Harvard Business Review: Gates, Not Jobs, Deserves Recognition

Since his death, Steve Jobs has received an enormous amount of well-deserved public acclaim. But a piece in the Harvard Business Review argues that Bill Gates, not Steve Jobs, should be the businessperson we most admire, and be the model for our children to emulate.

The piece was written by Maxwell Wessel, who is a researcher at the Harvard Business School's think tank that focuses on innovation, the Forum for Growth and Innovation.

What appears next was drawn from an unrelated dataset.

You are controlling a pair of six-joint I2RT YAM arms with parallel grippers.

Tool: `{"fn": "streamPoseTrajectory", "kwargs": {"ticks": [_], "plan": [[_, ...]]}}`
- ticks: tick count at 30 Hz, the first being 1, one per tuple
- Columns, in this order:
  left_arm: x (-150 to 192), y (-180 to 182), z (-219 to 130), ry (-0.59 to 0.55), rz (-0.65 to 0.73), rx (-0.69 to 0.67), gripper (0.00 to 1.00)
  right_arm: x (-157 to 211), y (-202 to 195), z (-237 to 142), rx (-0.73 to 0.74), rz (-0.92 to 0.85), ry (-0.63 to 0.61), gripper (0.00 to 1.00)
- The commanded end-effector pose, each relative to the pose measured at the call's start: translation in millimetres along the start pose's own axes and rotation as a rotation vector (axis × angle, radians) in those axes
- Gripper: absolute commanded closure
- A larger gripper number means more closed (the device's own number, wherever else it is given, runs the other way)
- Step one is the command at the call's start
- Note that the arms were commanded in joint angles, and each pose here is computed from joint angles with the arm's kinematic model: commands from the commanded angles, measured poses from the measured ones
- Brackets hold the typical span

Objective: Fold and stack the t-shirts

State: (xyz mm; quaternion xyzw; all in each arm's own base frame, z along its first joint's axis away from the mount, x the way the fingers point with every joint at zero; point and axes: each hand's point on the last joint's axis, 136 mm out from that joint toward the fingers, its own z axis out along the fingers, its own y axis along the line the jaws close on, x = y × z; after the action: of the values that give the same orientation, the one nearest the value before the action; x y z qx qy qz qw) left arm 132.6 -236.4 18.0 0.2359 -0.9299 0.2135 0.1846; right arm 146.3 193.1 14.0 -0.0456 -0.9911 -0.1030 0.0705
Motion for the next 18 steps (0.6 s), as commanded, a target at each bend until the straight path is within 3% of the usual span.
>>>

His central argument is that although Steve Jobs was a visionary and likely "our generation's most important leader in the world of business," Bill Gates was a better model for us as complete people. He says:

While Jobs should be who MBAs and industrial designers try to emulate, I'm not sure he's who we should idolize. That respect should be bestowed on someone we talk less and less about, Bill Gates.

His argument is simple: Bill Gates sees his ultimate legacy as helping others and changing the world via philanthropy, while Steve Jobs saw his ultimate legacy as building a great company. He quotes from a note that Gates sent to the Harvard community: "I hope you will reflect on what you’ve done with your talent and energy. I hope you will judge yourselves not on your professional accomplishments alone, but also on how well you work to address the world’s deepest inequities, on how well you treat people a world away who have nothing in common with you but their humanity."

Then Wessel concludes:

As much as I love Apple, Inc, I would happily give up my iPhone to put food on the plates of starving children. Steve Jobs turned his company into a decade long leader in the truly new space of mobile computing. Bill Gates decided to eliminate malaria. Who do you think we should be putting up on a pedestal for our children to emulate?

Not to take anything away from Steve Jobs, but I absolutely concur with Wessel's conclusion.